TASK INSTRUCTIONS: Repeat the records below exactly, beginning at the first line and finishing with the line that contains "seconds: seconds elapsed".

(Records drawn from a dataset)

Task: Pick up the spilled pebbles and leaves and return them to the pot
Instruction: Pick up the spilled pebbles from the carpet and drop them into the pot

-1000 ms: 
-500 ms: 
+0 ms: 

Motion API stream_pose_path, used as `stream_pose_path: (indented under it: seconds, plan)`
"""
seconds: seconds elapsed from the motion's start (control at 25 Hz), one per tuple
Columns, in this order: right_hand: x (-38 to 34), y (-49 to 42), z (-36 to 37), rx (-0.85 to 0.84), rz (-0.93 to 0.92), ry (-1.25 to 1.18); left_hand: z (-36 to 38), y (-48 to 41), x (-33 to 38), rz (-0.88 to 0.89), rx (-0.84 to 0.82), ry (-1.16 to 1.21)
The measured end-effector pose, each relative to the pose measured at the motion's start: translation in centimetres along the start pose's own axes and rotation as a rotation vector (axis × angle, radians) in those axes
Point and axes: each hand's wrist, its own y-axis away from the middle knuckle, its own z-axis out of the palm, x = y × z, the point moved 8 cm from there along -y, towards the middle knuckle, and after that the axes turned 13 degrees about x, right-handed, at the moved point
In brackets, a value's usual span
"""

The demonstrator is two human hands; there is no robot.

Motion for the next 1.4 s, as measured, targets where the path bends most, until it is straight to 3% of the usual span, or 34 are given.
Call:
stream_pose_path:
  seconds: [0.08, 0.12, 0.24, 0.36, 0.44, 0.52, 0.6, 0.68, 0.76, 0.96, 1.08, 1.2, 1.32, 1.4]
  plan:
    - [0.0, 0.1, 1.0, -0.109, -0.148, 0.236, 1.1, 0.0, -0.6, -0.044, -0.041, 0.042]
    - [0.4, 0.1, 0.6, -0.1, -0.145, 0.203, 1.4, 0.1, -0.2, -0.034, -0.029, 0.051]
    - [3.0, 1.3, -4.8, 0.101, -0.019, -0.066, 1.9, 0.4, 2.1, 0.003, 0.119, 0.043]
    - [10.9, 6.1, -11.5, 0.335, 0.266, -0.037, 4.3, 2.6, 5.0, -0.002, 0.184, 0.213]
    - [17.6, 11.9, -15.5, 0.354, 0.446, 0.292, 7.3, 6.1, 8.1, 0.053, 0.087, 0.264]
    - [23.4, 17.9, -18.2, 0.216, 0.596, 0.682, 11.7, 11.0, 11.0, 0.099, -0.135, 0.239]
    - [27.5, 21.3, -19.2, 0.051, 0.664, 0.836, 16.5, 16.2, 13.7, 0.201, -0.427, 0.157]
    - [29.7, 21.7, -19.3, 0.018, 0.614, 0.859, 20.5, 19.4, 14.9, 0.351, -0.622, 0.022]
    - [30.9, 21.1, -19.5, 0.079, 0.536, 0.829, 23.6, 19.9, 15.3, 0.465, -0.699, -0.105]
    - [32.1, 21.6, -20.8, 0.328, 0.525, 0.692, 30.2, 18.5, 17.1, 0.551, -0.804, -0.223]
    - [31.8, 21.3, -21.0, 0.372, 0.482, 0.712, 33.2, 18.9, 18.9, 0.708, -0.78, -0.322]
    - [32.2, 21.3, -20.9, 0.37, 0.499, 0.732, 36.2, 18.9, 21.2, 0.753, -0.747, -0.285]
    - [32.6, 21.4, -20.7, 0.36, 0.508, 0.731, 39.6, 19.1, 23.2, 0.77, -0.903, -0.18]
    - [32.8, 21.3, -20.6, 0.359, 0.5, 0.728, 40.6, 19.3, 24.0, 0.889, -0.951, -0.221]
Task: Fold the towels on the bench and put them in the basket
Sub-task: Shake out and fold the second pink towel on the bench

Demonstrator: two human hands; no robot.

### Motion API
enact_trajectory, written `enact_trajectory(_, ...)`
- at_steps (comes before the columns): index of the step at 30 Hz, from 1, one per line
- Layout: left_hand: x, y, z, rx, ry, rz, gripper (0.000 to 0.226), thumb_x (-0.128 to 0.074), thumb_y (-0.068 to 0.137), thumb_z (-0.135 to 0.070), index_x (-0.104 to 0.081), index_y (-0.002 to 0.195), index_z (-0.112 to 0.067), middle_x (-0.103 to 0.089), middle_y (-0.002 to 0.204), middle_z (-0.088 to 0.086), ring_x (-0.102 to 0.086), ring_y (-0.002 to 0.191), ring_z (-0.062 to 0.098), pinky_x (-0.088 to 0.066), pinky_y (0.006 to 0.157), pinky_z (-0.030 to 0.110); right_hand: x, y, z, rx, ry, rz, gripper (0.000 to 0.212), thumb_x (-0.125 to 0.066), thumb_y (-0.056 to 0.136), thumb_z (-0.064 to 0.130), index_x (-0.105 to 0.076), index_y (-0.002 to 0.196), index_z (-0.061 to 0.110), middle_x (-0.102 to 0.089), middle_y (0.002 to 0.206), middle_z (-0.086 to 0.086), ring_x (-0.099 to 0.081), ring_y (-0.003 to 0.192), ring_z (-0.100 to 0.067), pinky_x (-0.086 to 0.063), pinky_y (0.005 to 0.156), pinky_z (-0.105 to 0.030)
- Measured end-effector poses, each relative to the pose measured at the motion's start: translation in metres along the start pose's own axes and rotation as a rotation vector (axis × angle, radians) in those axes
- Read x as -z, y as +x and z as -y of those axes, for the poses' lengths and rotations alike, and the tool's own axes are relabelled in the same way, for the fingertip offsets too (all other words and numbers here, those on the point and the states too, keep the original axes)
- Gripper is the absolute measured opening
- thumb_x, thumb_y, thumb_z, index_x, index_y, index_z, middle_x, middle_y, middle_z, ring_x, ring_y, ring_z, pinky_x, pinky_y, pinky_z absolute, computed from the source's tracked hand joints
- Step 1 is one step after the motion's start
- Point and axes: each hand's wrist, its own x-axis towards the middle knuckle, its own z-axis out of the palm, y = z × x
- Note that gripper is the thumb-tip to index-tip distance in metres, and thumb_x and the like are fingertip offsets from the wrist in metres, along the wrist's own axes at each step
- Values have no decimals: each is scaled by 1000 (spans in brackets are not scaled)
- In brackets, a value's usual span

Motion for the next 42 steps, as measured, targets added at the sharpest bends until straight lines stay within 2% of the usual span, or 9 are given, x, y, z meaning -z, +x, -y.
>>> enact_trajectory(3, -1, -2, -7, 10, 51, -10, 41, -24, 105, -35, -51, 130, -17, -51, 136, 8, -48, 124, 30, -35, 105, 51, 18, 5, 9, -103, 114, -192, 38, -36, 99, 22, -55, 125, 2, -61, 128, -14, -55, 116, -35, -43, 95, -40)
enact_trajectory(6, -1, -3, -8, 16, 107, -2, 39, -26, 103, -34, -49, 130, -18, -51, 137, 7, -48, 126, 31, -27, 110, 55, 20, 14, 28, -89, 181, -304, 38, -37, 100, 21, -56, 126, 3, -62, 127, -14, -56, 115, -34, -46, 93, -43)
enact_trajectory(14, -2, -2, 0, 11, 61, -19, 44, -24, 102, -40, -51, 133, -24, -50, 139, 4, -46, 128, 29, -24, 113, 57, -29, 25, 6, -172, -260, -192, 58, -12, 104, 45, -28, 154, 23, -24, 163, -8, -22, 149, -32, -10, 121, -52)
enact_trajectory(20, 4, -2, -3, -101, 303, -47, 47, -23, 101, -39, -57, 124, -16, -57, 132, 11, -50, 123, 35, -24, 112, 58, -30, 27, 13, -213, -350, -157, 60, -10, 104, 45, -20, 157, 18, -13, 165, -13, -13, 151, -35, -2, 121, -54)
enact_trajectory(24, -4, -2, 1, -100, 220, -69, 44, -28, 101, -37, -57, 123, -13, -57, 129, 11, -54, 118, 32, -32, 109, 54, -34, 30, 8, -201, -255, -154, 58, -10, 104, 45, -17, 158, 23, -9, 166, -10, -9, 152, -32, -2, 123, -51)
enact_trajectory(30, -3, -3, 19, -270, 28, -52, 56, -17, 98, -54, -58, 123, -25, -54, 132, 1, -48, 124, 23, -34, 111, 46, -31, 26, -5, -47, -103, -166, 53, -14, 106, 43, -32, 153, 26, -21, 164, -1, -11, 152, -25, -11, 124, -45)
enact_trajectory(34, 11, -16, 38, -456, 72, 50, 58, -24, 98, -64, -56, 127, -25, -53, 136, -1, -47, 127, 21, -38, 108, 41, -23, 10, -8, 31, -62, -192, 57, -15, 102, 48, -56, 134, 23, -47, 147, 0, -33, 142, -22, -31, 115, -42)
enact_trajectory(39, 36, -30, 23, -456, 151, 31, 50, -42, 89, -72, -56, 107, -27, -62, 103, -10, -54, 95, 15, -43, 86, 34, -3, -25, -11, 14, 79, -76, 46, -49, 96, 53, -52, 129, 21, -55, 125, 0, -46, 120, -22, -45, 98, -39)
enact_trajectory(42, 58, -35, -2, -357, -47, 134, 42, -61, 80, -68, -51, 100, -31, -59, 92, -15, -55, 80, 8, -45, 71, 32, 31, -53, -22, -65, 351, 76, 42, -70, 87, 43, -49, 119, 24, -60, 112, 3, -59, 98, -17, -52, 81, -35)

EXPECTED ANSWER:
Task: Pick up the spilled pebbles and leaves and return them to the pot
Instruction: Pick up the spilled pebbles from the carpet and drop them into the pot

-1000 ms: 
-500 ms: 
+0 ms: 

Motion API stream_pose_path, used as `stream_pose_path: (indented under it: seconds, plan)`
"""
seconds: seconds elapsed from the motion's start (control at 25 Hz), one per tuple

This exercise has been worked through to completion.